By Webber Wentzel
No surprises in the “first batch” 2014 draft Taxation Laws Amendment Bill
What National Treasury have dubbed the “first batch” of the draft Taxation Laws Amendment Bill (TLAB) proposes two main sets of amendments, namely changes to the tax treatment of the risk businesses of long-term insurers, and clarification of the fringe benefit valuation rules with regards to defined benefit funds in terms of the suite of reforms to retirement savings coming into effect on 1 March 2015.

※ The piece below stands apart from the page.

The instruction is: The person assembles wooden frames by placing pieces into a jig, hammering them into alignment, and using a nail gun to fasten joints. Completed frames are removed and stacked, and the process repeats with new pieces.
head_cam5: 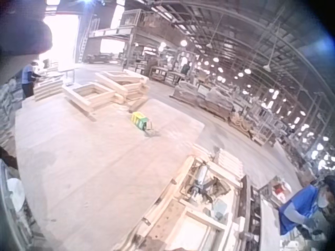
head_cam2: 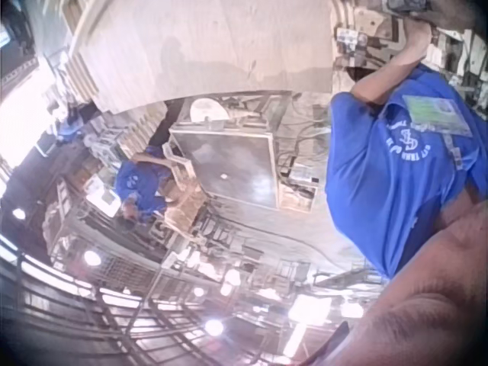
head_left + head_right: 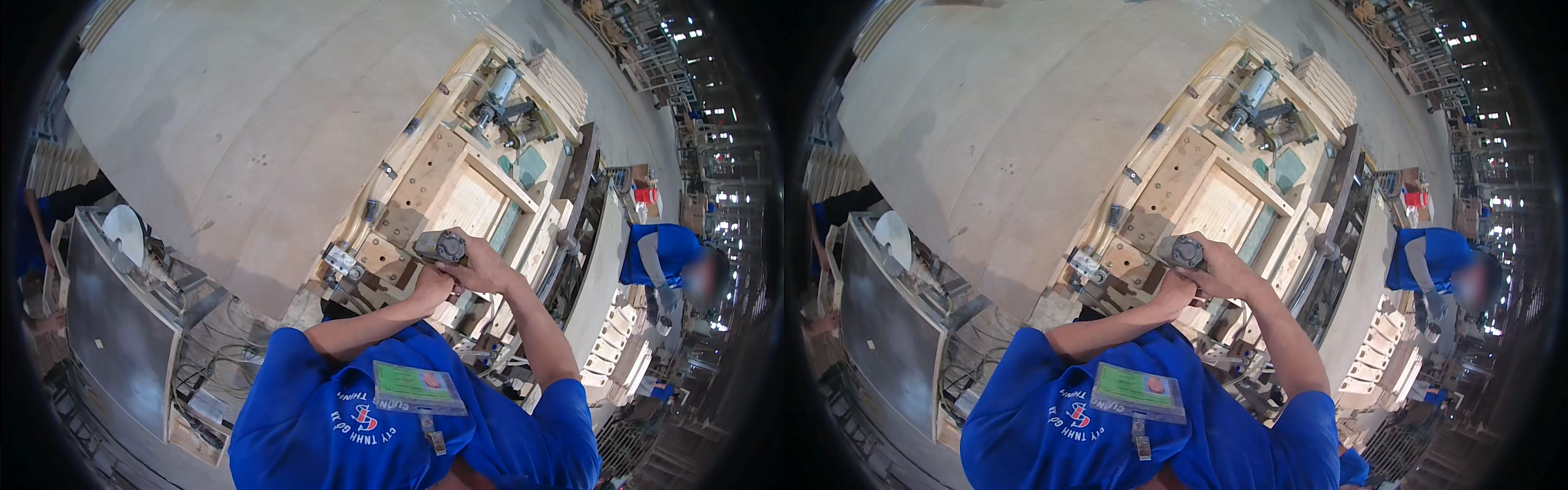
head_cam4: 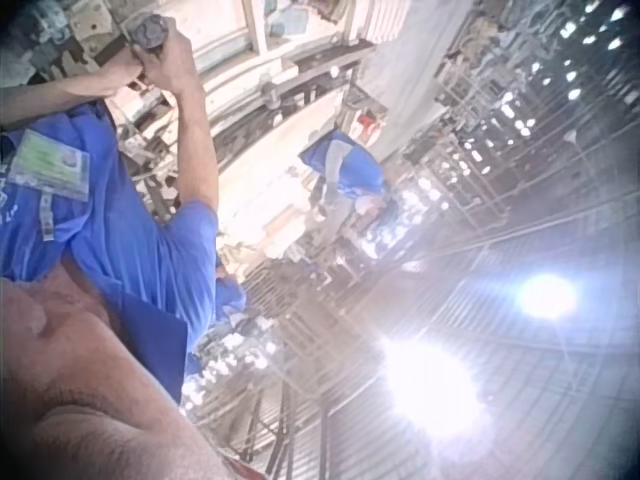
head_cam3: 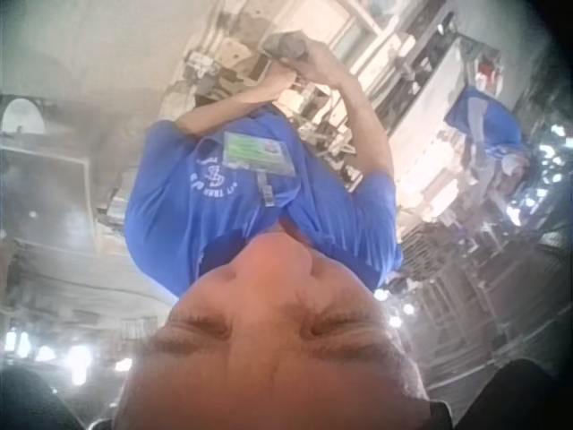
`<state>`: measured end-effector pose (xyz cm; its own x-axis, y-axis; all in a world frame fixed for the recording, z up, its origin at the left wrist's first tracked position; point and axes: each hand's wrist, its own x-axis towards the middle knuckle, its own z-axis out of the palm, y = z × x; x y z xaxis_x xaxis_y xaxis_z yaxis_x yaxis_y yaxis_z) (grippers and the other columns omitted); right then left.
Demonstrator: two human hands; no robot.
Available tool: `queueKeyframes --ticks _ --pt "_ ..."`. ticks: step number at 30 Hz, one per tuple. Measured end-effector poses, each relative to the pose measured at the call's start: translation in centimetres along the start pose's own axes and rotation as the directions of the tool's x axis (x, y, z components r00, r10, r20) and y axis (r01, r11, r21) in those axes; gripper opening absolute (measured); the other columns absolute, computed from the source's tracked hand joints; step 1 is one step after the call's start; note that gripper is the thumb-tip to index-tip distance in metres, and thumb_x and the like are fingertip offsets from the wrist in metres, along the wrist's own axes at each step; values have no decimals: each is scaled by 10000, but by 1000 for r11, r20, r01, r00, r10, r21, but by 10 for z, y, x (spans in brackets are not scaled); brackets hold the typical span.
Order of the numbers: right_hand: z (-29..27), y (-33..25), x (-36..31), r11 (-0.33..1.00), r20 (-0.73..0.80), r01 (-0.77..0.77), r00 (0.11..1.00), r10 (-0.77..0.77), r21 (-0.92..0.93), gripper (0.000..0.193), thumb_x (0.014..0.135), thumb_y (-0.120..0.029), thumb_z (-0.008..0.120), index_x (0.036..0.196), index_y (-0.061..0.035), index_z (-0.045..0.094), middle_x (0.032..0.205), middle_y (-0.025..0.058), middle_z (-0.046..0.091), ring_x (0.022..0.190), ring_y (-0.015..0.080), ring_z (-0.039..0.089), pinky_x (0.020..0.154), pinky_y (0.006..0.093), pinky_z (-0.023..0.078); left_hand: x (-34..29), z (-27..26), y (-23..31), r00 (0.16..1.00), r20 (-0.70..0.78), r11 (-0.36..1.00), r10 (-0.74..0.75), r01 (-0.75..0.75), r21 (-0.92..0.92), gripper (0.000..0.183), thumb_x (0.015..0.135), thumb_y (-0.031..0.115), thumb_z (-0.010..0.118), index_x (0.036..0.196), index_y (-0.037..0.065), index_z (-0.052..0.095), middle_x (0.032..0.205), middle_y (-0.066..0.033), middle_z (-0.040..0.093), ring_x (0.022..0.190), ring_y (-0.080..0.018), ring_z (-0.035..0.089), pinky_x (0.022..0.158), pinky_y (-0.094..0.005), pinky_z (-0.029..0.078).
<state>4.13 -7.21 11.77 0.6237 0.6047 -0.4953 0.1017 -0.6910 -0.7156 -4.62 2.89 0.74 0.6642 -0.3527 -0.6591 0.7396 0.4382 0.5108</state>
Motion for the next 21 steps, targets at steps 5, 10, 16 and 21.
queueKeyframes --ticks 5,10,16,21 --pt "-1 -2 5 998 14 -8 1000 9 -67 474 942 -118 769 1357 -60 548 1125 230 755 1093 414 738 939 456 565 0 0 -3 1000 -7 996 3 -4 -89 146 1091 149 540 1072 45 641 851 -46 665 654 -116 618 507 -307 488" --pt "1 -3 4 998 12 -13 1000 14 -56 464 944 -128 757 1346 -62 535 1087 230 754 1053 431 739 906 458 570 -1 -1 -1 999 -1 998 44 -44 -47 130 1065 152 573 1075 44 646 847 -41 663 655 -112 611 510 -305 473" --pt "0 -6 6 992 73 -81 993 89 -101 438 959 -175 736 1322 -57 520 1052 245 741 1041 452 727 887 457 564 -1 -5 -2 995 46 995 92 -89 -55 133 1008 135 635 1080 30 676 815 -29 654 660 -120 608 520 -297 456" --pt "7 -21 -31 991 -142 -104 983 114 78 448 964 -171 734 1343 -35 539 1071 208 750 990 379 757 869 447 577 -1 -24 -19 968 231 920 99 -178 349 242 1086 202 579 1114 9 724 930 -74 749 852 -175 722 673 -340 565"
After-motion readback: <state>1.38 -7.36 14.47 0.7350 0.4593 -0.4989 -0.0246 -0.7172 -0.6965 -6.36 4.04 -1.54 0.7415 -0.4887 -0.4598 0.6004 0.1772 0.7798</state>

The first set of amendments concerns the tax treatment of the risk businesses of long-term insurers. The draft TLAB proposes a clear distinction between the taxation of investment and risk business carried out by long term insurers. The intention is to tax the insurer in respect of “profits earned” from running the insurance business. The liabilities of each policyholder fund will be required to be actuarially valued at the end of each year of assessment and, to the extent that the assets exceed the liabilities, the surplus must be transferred to the corporate fund where it will be taxed at the corporate income tax rate. The proposal amendment is intended to be implemented from 1 January 2016.
The second set of amendments relates to the prescribed methodology by which notional employer’s contributions to a defined benefit fund will be calculated for fringe benefit and deduction purposes. From 1 March 2015, employer contributions to all retirement funds, including defined benefit funds, will be a taxable fringe benefit in the hands of employees, with a corresponding deduction for the employee available up to new limits (being 27.5% of remuneration or taxable income, whichever is greater, capped at ZAR350 000 per annum). The amendment proposes that the fringe benefit with respect to defined benefit funds will be determined based on the concept of a “fund member category factor”. The fringe benefit will be calculated by the employer by multiplying the pensionable salary by the fund member category factor provided in a contribution certificate, less any employee contributions. The pension fund will provide the employer with the certificate, having calculated the factor in accordance with draft regulations also issued with the draft Bill.
The proposed amendment will affect the manner in which employers calculate the fringe benefit on employee IRP5 certificates from 1 March 2015.